Index > The Post Office > A Confession and a Goodbye to Miss. Eliza Elmsworth from Mr. Allan Gale
A Confession and a Goodbye to Miss. Eliza Elmsworth from Mr. Allan Gale
My darling Elizabeth,
I do not know where to start this letter, as it will be an end to our correspondence. I suppose I shall start with apologizing. A thousand times over, but I do not have that much paper. I have already made a mess of things--this small room is littered with the crumpled remains of the war between my sense of duty and propriety and my feelings for you. How fitting that I should soon leave one battlefield for another.
I have deceived you, Eliza. I am no young woman, with whom--though improper--your correspondence might have been excusable when looked at as a whole. My name--I nearly broke my pen just now with frustration at how my hand trembles in writing this. ((The writing is indeed shaky for the next few lines )) My name is Allan Gale. I am a dragoon (( “in the” is scratched out, along with some other things, unintelligible)). I do not know if you will remember meeting me. I made quite a cake of myself when I realized who you were. Perhaps you will think this was because of your appearance. It was not. I was surprised at first, yes, but over the course of our conversation, I knew you were the same brilliant and eloquent young woman with whom I had exchanged so many letters. I think what you do not understand about your looks is this: there is a light that shines through people when they speak of something that they truly believe in and have passion for. Your light is brighter than anyone I have ever known. I cannot say it makes you beautiful, but over the past weeks I have thought upon no other woman so much as I have /you./ You could not possibly see it when you look critically into a mirror and I have no proof for you, but you can be attractive Eliza Elmsworth. Like a candle lit in a dark room, you have the ability and strength to draw every eye and to share your brilliance, even when you feel small and insignificant.
This brings me to the part of the letter which I am entirely unsure how to proceed with. I would be shocked if you were still reading. The girl I know from her diary, would be horrified and hurt perhaps and I would go through a good deal of pain to spare you those feelings, were I not incapable of it as the one who caused them. Perhaps would be kinder not to say, but if and when my life is taken, I believe it would be my greatest regret if I had never attempted to express these feelings: I love you. I do not know when over the course of our correspondence it began or that I realized it until I was summoned, but I love you, Eliza. You do not have to believe me, though I hope you will. I have no reason to lie. This is a kindness to myself--to know you might have read of my feelings--as I join my regiment and set sail (( “for” is crossed out )).

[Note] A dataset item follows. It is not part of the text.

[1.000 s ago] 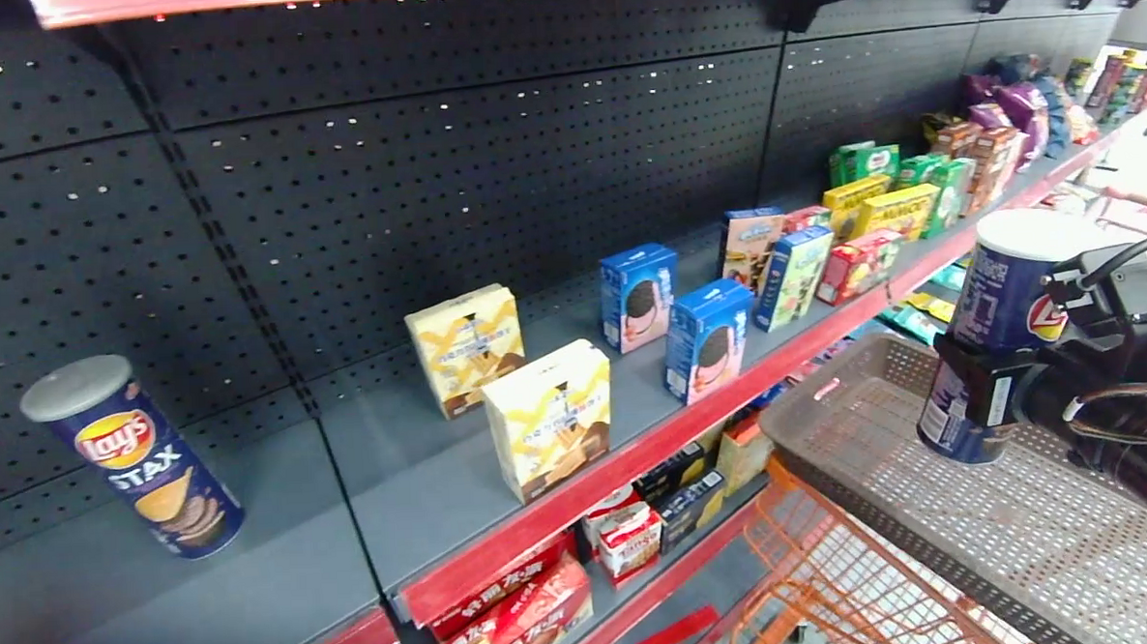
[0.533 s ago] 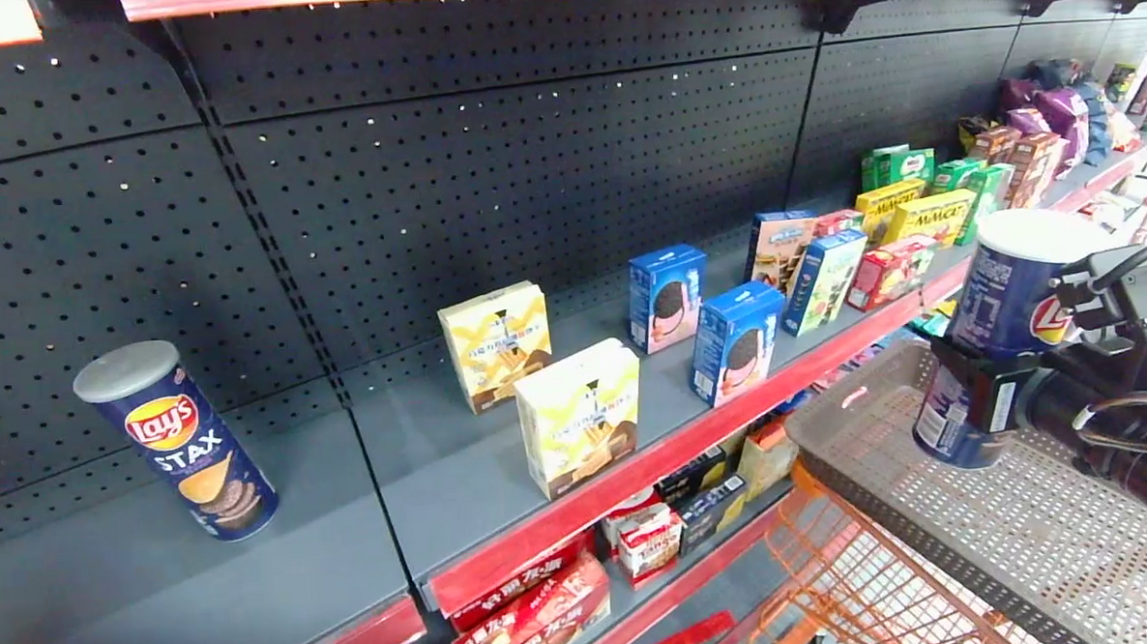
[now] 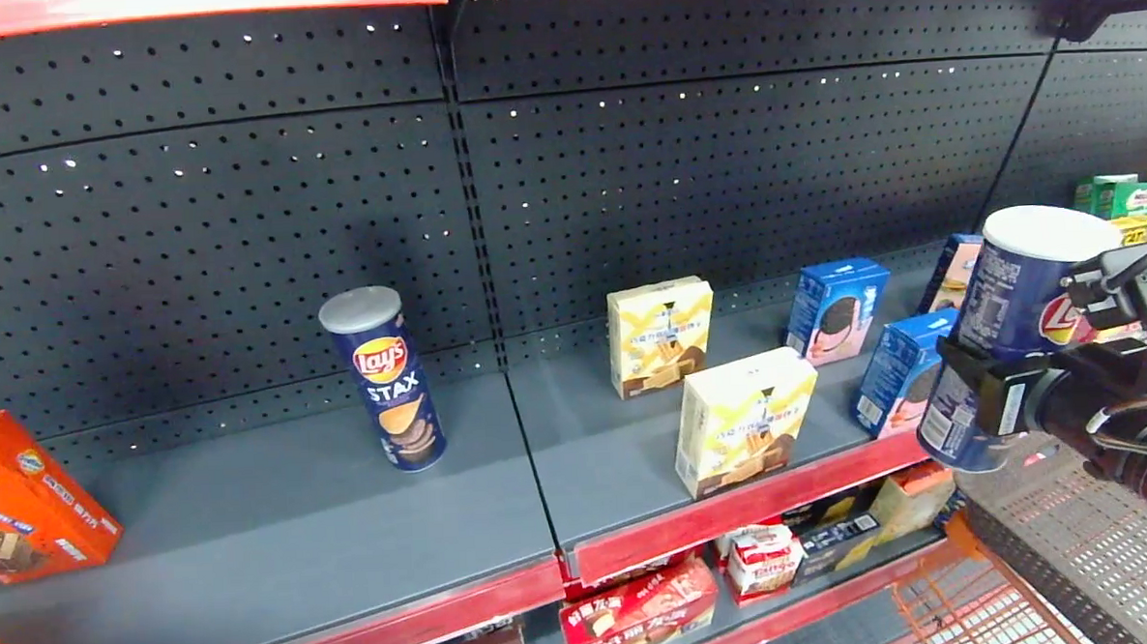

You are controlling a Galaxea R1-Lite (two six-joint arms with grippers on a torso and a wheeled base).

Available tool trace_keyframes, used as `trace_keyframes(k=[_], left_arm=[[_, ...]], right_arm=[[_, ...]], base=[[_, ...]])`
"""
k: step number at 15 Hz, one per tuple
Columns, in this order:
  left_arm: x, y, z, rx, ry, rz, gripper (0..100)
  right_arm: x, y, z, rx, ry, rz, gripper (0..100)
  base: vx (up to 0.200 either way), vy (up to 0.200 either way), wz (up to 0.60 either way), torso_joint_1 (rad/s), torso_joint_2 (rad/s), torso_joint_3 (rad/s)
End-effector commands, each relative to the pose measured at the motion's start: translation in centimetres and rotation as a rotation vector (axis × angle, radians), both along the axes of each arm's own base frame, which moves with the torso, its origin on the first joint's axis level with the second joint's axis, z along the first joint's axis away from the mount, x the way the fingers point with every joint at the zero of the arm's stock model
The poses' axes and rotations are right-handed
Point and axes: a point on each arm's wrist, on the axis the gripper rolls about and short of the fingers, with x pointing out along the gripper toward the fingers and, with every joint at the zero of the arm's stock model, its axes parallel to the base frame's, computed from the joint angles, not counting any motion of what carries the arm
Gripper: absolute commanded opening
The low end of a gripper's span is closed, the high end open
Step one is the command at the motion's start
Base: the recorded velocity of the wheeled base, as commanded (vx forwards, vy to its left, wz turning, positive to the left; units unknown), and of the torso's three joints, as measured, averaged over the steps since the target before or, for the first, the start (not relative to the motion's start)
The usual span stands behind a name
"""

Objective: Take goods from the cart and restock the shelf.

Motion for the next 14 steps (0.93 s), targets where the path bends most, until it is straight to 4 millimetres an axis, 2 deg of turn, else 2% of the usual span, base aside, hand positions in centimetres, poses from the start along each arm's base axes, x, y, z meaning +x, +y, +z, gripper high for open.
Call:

I have no power over what you do with this letter. If you are sensible perhaps you will burn the entirety of my correspondence. Yours I keep locked in a box with a miniature portrait of my family. The key, I will hide each time I leave its side. I believe I can guarantee you they will never be found and connected with you. I would cast the key into the ocean, had I more strength of will, but I have told you before, I have little will when it comes to you. I love you.

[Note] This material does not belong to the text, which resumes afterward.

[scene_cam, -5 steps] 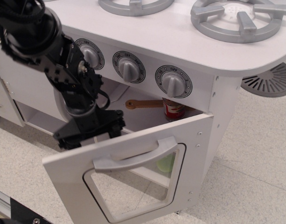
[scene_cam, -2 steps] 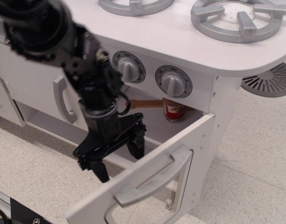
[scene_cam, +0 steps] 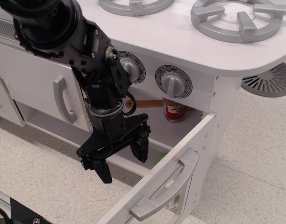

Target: Open oven

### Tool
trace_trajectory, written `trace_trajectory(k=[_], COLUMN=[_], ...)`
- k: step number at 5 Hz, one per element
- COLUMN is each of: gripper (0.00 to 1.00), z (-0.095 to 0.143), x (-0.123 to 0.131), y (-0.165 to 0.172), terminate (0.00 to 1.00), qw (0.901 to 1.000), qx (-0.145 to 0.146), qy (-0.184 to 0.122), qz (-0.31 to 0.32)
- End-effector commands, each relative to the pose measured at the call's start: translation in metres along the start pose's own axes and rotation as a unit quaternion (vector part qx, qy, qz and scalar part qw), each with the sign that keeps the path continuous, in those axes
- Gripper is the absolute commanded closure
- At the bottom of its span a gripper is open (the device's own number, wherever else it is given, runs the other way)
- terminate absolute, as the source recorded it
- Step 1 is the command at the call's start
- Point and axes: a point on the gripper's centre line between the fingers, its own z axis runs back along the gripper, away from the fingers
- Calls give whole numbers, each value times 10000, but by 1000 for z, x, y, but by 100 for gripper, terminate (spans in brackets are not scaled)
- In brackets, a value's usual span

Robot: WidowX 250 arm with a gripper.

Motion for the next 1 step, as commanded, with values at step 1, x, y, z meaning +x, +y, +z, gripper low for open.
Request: trace_trajectory(k=[1], gripper=[0], z=[7], x=[0], y=[-7], terminate=[100], qw=[9999], qx=[-94], qy=[-50], qz=[-4])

If you /are/ by some miracle still reading, I wish to leave you with parting words I think may vex you, as I know I have in my short acquaintance with you. If your sisters and friends are showy roses--fragrant and beautiful--, my love, you are a wildflower. Plainer perhaps, but with hidden resilience and beauty noticed only by a few. (Another reason I love wildflowers is so many have a part in natural remedies.) But my true love for wildflowers is that I may see them--even when gardens are far away. As they shall be, and as I shall see you, through reviewing your letters and in my mind’s eye, the most cherished image of my heart. I go to fight for our country. I cannot expect to live, though I hope to, but I have written this as a last goodbye. I suppose you will probably never know for certain, which I am somewhat thankful for. Imagine me however it makes you happiest to do so. I will imagine you as I met you at Mrs. Hatch’s. A woman more intelligent than most and more beautiful than she could possibly know.
All my love,
His signature is as neat and graceful as his usual handwriting, though the pen still obviously shook a little.